Politique

Hollande, Valls et Cazeneuve se prennent les pieds dans le tapis

Assignation à résidence. Première claque pour le gouvernement

Publié le 25 janvier 2016

Renan Granger

Pour la première fois depuis la mise en place de l’état d’urgence, une assignation à résidence prise dans le cadre de l’état d’urgence a été contestée par le Conseil d’Etat. Les conclusions de la plus haute juridiction administrative de France démontrent que le dossier utilisé pour assigner à résidence Halim A. était, de toute évidence, monté de toutes pièces. Cette décision constitue un nouveau désaveu cinglant de la politique réactionnaire de Hollande et Valls, venu cette fois-ci du plus haut du sommet de l’Etat.

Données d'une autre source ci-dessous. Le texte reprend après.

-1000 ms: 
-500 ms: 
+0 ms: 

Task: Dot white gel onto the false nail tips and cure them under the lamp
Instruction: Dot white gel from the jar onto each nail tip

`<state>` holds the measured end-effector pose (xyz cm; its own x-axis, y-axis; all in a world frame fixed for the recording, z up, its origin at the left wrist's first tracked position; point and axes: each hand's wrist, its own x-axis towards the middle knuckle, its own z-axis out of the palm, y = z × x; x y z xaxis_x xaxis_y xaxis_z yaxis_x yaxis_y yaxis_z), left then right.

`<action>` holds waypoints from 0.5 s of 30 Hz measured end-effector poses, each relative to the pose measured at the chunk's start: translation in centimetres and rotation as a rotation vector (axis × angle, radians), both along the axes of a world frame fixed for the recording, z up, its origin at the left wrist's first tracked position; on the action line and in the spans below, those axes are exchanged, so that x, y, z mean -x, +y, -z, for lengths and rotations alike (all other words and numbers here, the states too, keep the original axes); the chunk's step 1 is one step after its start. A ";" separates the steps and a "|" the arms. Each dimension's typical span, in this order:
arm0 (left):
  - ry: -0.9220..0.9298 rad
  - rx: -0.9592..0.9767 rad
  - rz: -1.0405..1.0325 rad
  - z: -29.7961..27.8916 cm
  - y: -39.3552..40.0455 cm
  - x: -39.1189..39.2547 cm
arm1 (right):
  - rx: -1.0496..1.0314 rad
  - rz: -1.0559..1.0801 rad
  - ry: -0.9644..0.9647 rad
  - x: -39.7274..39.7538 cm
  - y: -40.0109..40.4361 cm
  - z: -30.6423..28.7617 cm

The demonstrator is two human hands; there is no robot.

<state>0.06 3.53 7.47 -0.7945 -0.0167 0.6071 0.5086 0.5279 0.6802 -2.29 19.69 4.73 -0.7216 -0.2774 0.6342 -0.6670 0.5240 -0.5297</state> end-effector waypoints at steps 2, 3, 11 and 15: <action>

Les conclusions du Conseil d’Etat sont sans appel : l’assignation à résidence d’Halim A. durant plus d’un mois était injustifiée et constitue une atteinte grave et illégale à la liberté d’aller et venir. En constatant à quel point les faits qui lui étaient reprochés sont fantaisistes, on pourrait se croire dans un mauvais film ou dans un roman de Kafka. Sauf qu’ici, les conséquences sont réelles pour Halim A : obligation de pointer trois fois par jour au commissariat, interdiction de quitter son domicile la nuit, et interdiction de quitter son lieu d’assignation à résidence la journée sans un sauf-conduit du préfet de police. Et en guise de dédommagement, celui-ci recevra la somme ridicule de 1500 euros.

Les faits qui lui étaient reprochés ont donc été défaits un par un par le Conseil d’Etat. Sur la supposée appartenance à la mouvance islamiste de l’inculpé, aucun élément concret n’a pu être apporté par le ministère de l’Intérieur. Sur le fait que celui-ci s’était rendu plusieurs fois à proximité du domicile de l’un des membres de la rédaction de Charlie Hebdo pour supposément y prendre des photos, Halim A. a facilement pu démontrer qu’il se rendait au domicile de sa mère qui habitait à proximité. Au lieu de la prise de photos dont on l’accusait, la police a fourni en tout et pour tout une photo où l’accusé téléphonait en réalité en haut-parleur à sa femme car il avait son casque de scooter sur le visage. A propos de son implication supposée dans un trafic de voitures qui aurait été animé par des acteurs de la mouvance islamiste, Halim A. était en réalité victime de ce trafic de voiture et avait été entendu comme témoin lors de l’instruction. De plus, le lien supposé du trafic de voitures avec la mouvance islamiste était une pure invention.

Face à des accusations aussi insensées, on se demande dès lors comment il est possible que l’assignation à résidence ait pu être prononcée mais aussi comment la mesure a pu être confirmée par le tribunal administratif de Melun le 5 janvier après le recours intenté par Halim A. Cette affaire est une démonstration de plus, après l’acquittement du policier assassin d’Amine Bentousi, du fonctionnement de la justice française, de classe et raciste, où le fait d’être arabe - ou pire, musulman ! - est déjà un élément de culpabilité en soi. Derrière les 380 assignations à résidence, combien y a-t-il d’Halim A., victimes de farces judiciaires ? De victimes innocentes de l’ordre sécuritaire et réactionnaire imposé par Hollande et Valls depuis plusieurs mois ?

Face à l’évidence de l’arbitraire, de plus en plus de voix s’élèvent, et même au plus haut sommet de l’Etat. Avant cette décision du Conseil d’Etat d’annuler pour la première fois une assignation à résidence, il y avait eu le 13 janvier un rapport de la commission des lois qui estimait inutile la prolongation de l’état d’urgence. La seule voix qui manque aujourd’hui dans ce paysage, c’est celle de la rue, de la mobilisation populaire, qui devra se faire entendre le plus largement possible ce 30 janvier, dans la manifestation pour la levée de l’état d’urgence.